Fabrice vit l’espion et s’en moqua fort ; il ne songeait plus ni aux passe-ports ni à la police, et s’amusait de tout comme un enfant. Pépé, qui avait ordre de rester auprès de lui, le voyant fort content de Ludovic, aima mieux aller porter lui-même de si bonnes nouvelles à la duchesse. Fabrice écrivit deux très longues lettres aux personnes qui lui étaient chères ; puis il eut l’idée d’en écrire une troisième au vénérable archevêque Landriani. Cette lettre produisit un effet merveilleux, elle contenait un récit fort exact du combat avec Giletti. Le bon archevêque, tout attendri, ne manqua pas d’aller lire cette lettre au prince, qui voulut bien l’écouter, assez curieux de voir comment ce jeune monsignore s’y prenait pour excuser un meurtre aussi épouvantable.

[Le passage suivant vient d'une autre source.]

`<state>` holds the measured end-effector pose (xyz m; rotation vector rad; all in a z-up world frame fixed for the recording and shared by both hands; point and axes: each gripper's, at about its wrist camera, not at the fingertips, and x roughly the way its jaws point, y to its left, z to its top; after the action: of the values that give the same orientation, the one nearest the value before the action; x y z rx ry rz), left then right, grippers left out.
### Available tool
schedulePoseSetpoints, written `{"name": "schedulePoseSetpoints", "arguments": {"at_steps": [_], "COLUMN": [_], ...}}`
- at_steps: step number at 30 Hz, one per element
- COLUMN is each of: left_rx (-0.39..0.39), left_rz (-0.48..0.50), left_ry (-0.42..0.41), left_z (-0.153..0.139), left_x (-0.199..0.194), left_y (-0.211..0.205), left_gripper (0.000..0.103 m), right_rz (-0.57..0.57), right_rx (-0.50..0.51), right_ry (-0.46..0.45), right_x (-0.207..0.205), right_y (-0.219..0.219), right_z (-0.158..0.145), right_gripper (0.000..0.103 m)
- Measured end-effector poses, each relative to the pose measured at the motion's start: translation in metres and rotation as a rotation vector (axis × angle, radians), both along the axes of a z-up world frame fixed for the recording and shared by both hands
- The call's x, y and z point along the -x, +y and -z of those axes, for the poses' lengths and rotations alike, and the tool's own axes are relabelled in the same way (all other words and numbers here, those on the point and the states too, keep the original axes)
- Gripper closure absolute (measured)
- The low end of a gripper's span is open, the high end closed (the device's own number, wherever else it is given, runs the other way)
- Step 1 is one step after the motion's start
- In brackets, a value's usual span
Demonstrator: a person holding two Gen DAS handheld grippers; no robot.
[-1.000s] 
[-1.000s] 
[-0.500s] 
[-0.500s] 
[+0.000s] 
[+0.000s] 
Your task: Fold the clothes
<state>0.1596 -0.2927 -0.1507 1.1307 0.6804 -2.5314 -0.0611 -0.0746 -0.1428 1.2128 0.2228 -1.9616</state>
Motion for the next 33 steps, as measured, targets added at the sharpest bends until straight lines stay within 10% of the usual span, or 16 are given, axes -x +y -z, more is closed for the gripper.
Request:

Grâce aux nombreux amis de la marquise Raversi, le prince, ainsi que toute la ville de Parme, croyait que Fabrice s’était fait aider par vingt ou trente paysans pour assommer un mauvais comédien qui avait l’insolence de lui disputer la petite Marietta. Dans les cours despotiques, le premier intrigant adroit dispose de la vérité, comme la mode en dispose à Paris.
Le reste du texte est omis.